Consumer Spending Outlook
Academic research reveals that during turbulent times, consumers look for “economic level-headedness, adopting and assuming new behaviours that allow them to accommodate the reduced income, which also translates into increased social responsibility”. Consumers aren’t only switching to cheaper options during tougher times but are also adopting new behaviours and strategies like frequent shopping, organised and planned behaviour, less stocking and less wasting, showing how crisis can push consumers to become socially aware and embark on a frugal journey.

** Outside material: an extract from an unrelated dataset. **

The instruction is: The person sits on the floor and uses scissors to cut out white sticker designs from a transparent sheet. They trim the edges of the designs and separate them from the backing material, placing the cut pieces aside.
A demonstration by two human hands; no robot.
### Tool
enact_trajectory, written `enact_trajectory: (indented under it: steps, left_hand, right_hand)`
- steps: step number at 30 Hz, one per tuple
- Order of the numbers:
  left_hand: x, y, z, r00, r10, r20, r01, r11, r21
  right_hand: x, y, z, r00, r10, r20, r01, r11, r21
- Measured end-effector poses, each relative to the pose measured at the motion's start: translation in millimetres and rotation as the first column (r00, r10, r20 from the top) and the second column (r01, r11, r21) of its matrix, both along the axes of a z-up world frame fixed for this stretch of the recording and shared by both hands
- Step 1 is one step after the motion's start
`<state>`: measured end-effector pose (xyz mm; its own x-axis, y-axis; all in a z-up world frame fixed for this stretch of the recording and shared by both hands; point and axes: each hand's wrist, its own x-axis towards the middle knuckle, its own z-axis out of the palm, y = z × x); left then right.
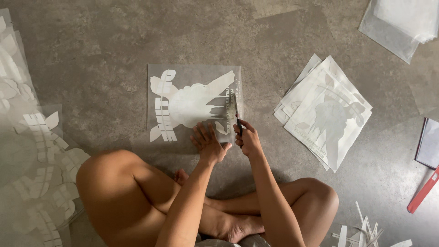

Let’s take the UK as an example. Rising prices are the leading concern amongst consumers (67%) which comes as no surprise – with the annual inflation rate reaching 11.1% in October 2022 and maintaining its double-digit position in the subsequent months. As a result, we can see an overwhelming majority of consumers planning to reduce their spending this year. According to a December 2022 KPMG survey on 3,000 UK consumers, a whopping 61% of the respondents said that they are planning to cut discretionary spending in 2023 whereas only a meagre 4% are hopeful about increasing their non-essential spending. To manage expenses, consumers are looking to make cutbacks wherever possible – with energy efficiency and reusing products being among their top five priorities. Apart from making cutbacks, consumers are also changing the way they shop by seeking more value-based and promotional/discounted products and services, switching to affordable retailers, buying more pre-owned items and using more credit while shopping.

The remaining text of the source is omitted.